My 2005 4-cylinder 2.5s Nissan Altima has been having major issues for the past several months. My mechanic replaced the catalytic converter and a month later another mechanic said that the catalytic converter is completely disintegrated. Apparently the initial problem was with the ignition coils and that has been causing the problems with the catalytic converter. How are these two related?

  • Not sure, but I think it might be the shooting fire in exhaust. Might be caused by TPS sensor which shows more than it is at idle, which tells ECU to inject a tiny amount of fuel, which doesn't combust in a chamber, but combusts in exhaust. Most likely needs TPS adjustment or replacement.

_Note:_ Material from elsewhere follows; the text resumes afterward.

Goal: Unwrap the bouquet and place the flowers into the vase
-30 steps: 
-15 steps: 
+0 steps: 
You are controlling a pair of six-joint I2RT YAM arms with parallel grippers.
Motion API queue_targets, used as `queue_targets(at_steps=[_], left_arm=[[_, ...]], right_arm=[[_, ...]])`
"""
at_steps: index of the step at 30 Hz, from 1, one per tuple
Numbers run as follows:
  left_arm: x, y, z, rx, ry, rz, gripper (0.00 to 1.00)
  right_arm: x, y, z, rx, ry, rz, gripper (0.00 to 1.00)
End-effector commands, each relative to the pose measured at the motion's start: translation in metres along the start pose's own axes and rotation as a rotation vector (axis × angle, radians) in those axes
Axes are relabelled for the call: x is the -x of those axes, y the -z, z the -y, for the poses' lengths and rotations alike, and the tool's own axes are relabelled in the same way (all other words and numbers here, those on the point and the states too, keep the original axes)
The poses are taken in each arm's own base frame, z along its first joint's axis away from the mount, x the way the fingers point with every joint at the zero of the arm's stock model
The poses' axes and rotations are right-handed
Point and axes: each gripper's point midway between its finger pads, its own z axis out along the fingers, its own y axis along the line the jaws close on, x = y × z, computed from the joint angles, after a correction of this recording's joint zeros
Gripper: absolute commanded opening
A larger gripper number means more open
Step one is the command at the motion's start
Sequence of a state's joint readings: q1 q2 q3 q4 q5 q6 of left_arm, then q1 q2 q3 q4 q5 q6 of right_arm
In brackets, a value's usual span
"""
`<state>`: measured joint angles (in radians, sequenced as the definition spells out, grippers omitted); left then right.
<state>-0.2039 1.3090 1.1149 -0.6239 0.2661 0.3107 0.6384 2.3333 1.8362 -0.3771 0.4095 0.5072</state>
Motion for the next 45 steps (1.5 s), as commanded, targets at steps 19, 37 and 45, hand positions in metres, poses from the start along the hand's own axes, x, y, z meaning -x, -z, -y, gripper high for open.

Only my opinion. Commented Jul 17, 2016 at 23:19
  • Could it be leaky exhaust valves through which combustion penetrates into the exhaust manifold and downstream into the cat converter? That could be tested with a cylinder leakdown test ?
    – amphibient
    Commented Jul 18, 2016 at 0:37
  • 1
    There's a whole lot of speculation going on here... The Altima 2.5s had some serious cat issues starting in 2003. The cat would disintegrate over time, and because it was so close to the exhaust valves the pieces would get sucked into the cylinders and cause significant engine damage. A failed ignition coil would send raw fuel to the cat, where it would ignite and disintegrate the cat. After that, given the design flaw, there's a good chance the disintegrated cat could've caused other damage. Commented Jul 18, 2016 at 3:50

1 Answer 1


Cats don't really like exposure to fuel. If your car has bad coils resulting in unburnt fuel, this can ruin a cat, hence how they are related.